## What you are asked to do
The line that contains "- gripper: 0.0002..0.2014" marks the start. Output it and all remaining lines exactly, through the final line of the listing.
┌──
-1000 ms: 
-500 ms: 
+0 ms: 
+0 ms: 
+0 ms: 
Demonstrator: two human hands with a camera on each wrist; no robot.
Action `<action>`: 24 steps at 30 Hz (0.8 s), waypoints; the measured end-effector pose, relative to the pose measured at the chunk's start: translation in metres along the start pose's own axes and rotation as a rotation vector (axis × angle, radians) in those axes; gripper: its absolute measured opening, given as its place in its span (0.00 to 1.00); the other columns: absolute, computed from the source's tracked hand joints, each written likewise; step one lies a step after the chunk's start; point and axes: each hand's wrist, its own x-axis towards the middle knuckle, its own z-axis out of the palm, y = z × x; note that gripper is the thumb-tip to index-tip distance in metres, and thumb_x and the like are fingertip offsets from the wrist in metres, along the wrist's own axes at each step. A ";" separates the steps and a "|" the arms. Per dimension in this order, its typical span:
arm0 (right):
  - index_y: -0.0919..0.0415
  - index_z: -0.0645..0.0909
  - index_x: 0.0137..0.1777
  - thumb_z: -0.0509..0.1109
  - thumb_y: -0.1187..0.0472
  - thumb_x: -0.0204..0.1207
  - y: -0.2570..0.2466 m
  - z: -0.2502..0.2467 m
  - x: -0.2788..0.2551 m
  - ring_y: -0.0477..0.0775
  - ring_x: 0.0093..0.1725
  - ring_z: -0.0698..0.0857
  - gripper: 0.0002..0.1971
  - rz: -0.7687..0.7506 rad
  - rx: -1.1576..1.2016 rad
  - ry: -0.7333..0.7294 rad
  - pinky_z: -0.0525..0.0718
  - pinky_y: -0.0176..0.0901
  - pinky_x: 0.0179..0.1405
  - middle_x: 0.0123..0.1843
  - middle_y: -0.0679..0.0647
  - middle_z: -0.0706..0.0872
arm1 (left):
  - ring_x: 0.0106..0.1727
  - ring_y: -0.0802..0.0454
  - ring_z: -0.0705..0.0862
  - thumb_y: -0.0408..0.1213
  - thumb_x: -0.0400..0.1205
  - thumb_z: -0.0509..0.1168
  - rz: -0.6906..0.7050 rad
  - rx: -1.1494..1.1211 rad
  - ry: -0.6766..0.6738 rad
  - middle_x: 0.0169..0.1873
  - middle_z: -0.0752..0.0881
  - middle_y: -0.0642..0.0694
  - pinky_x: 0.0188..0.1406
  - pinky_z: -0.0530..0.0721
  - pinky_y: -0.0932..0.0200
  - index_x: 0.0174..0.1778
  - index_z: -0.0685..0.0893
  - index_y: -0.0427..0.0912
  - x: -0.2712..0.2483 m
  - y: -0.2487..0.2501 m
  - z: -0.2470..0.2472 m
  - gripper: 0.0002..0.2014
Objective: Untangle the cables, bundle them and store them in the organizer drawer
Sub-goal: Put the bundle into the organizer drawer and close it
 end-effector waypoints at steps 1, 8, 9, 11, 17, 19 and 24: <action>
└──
## Result of this task
  - gripper: 0.0002..0.2014
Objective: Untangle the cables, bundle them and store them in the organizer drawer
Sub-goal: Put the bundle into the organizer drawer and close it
 end-effector waypoints at steps 1, 8, 9, 11, 17, 19 and 24: <action>

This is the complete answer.